Problem statement: Your answer should be a single number: how many lines in the data below hold the string "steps".

··· Records to process ···

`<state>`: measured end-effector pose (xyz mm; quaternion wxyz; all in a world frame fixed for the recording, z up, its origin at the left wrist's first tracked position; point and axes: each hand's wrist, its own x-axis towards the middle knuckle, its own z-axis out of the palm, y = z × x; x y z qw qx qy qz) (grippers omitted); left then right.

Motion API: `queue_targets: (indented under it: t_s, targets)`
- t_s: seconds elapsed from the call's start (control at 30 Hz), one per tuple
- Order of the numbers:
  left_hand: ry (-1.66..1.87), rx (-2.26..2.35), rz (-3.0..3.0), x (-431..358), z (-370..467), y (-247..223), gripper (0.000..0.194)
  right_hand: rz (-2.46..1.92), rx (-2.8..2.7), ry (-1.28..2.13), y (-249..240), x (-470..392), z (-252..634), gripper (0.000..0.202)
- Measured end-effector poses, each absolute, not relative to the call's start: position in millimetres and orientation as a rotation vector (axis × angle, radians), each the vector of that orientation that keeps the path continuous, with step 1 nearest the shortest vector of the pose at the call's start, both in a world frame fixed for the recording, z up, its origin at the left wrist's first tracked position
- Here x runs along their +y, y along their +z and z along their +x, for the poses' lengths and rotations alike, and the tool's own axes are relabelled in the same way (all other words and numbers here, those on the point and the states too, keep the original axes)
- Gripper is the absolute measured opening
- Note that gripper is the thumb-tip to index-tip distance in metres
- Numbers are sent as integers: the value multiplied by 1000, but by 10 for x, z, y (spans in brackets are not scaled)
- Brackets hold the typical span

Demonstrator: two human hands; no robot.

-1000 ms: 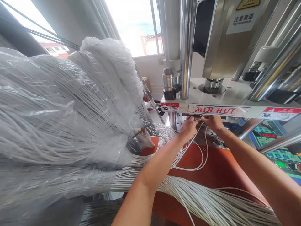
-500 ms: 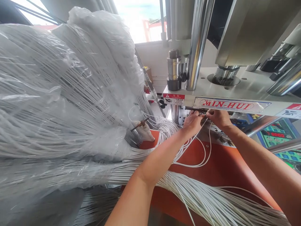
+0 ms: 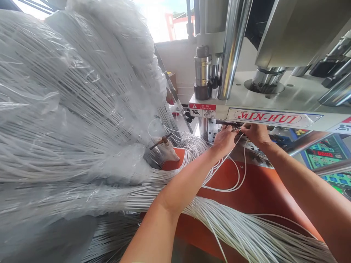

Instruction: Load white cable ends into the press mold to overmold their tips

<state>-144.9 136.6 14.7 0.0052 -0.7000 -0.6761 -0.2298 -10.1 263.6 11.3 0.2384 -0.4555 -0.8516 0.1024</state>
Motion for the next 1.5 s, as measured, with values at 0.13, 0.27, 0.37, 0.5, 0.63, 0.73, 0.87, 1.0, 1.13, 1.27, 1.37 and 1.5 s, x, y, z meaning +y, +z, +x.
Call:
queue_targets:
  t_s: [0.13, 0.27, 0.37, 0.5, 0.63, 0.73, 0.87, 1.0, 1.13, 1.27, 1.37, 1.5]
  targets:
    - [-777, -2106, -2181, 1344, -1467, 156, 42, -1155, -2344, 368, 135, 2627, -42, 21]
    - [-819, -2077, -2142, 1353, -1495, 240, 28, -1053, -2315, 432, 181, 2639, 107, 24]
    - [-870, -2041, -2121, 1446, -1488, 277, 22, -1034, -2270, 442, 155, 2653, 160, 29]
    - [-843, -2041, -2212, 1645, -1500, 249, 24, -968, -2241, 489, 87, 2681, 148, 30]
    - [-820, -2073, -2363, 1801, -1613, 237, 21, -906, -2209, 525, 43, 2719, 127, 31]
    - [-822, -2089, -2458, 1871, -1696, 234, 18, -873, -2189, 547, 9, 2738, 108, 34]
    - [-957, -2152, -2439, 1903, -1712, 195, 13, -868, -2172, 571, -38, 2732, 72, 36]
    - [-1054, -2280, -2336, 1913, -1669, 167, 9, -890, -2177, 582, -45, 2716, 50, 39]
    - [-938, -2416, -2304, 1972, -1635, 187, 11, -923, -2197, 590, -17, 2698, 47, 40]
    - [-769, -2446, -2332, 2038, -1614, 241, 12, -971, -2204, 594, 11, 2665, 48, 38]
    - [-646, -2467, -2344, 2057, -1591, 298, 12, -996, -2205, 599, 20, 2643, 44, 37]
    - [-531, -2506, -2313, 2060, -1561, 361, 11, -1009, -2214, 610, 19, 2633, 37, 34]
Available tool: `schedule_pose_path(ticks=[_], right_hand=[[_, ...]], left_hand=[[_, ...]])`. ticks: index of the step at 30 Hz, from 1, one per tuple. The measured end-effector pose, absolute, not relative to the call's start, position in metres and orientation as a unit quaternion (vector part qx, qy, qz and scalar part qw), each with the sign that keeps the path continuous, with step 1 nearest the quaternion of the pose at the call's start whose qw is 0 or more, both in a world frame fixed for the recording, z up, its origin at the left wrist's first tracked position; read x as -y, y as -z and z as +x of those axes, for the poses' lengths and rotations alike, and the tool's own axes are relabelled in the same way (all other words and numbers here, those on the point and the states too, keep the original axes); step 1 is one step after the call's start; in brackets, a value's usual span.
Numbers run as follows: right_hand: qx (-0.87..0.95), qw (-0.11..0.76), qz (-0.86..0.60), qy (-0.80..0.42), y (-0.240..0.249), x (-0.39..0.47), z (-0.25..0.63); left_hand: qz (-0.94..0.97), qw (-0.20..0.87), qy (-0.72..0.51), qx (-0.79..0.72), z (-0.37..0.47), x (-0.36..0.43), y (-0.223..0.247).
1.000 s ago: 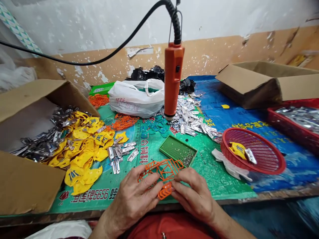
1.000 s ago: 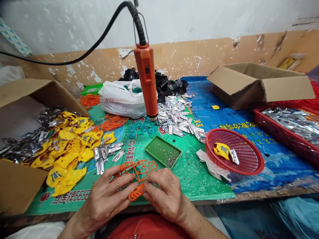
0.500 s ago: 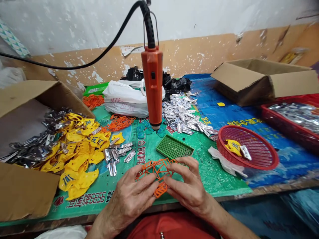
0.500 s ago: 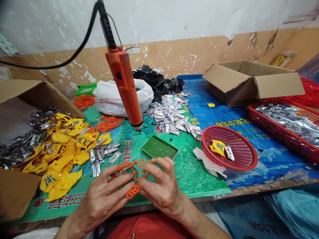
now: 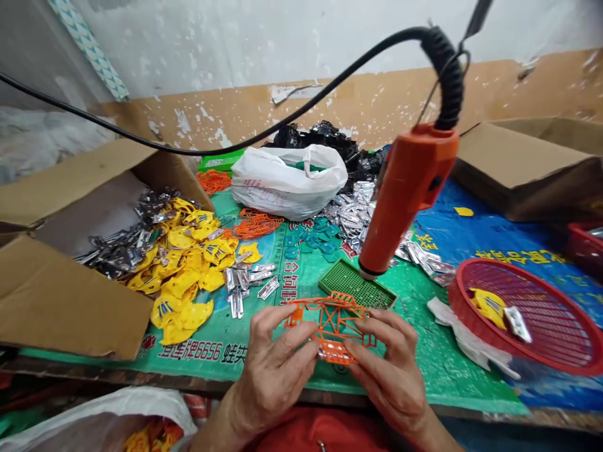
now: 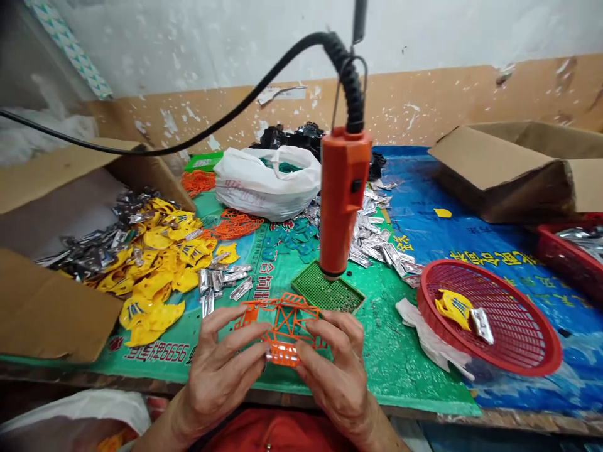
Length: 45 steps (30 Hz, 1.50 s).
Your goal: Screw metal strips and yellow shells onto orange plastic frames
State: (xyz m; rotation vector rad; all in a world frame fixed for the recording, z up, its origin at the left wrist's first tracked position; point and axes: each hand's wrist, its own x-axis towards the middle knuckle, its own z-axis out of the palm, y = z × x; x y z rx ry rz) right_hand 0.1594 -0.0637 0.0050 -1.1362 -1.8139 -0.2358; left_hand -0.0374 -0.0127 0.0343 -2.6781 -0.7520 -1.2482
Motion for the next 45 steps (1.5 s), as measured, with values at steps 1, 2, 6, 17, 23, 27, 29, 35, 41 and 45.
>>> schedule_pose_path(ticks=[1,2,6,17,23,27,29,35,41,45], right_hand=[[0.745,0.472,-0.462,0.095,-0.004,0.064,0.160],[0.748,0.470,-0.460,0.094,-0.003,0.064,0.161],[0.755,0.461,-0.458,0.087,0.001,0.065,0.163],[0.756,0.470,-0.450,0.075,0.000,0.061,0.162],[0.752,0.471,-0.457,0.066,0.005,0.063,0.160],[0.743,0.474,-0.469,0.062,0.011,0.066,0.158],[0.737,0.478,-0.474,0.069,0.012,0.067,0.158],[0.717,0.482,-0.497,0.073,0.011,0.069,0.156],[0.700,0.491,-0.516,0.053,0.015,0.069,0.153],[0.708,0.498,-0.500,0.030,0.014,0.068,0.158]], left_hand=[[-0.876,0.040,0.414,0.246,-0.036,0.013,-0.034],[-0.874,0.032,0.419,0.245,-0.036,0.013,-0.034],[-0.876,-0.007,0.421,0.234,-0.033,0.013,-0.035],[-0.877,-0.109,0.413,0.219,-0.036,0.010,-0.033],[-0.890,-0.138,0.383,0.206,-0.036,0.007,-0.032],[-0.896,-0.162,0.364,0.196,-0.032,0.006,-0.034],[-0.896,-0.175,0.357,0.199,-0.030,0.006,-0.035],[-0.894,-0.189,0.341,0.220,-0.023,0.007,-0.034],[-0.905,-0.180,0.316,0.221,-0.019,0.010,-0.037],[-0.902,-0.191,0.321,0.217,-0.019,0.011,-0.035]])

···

Exercise response: 2